▶ [Exercise description]: For the listing below, return the line containing "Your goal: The", the line containing "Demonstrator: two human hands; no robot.", and all lines in between, exactly as written and nothing else.

▶ [Dataset extract]:
--- --- ---

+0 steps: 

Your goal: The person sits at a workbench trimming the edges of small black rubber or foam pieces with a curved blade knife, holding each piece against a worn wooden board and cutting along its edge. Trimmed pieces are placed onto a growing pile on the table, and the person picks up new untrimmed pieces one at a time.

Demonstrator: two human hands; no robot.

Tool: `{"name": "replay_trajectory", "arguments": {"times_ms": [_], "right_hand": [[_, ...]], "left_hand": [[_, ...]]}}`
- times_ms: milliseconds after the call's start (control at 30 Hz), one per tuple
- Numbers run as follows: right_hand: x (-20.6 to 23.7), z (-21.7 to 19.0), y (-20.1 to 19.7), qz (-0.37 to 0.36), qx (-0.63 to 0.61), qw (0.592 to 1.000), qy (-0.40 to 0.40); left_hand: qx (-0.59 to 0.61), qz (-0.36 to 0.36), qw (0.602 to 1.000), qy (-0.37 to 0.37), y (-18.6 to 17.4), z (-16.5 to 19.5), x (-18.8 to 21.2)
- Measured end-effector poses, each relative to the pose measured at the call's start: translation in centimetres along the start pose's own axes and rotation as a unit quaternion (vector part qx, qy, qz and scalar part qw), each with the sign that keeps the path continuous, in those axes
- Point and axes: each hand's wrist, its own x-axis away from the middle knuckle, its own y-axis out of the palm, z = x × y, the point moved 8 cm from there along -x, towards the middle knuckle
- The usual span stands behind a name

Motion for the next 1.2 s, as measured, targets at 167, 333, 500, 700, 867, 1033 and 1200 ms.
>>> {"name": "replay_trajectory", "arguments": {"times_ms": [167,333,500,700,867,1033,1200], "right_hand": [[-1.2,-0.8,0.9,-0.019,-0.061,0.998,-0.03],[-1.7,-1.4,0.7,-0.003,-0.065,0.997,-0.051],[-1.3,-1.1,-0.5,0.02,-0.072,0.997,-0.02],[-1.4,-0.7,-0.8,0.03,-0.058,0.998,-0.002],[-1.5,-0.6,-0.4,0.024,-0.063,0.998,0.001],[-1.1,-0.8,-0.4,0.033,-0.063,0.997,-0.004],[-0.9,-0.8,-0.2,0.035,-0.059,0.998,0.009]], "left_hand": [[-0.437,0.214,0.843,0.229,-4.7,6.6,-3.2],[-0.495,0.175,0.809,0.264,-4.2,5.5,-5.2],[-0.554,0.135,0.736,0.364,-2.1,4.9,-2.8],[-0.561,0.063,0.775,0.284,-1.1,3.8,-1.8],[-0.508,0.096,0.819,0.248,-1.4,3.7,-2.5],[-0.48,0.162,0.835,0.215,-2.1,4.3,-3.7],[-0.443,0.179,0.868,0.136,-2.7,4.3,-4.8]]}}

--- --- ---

▶ [Reply]:
Your goal: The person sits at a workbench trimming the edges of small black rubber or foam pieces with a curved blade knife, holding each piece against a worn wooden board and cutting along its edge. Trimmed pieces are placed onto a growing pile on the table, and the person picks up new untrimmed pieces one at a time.

Demonstrator: two human hands; no robot.

The answer given above is complete as it stands.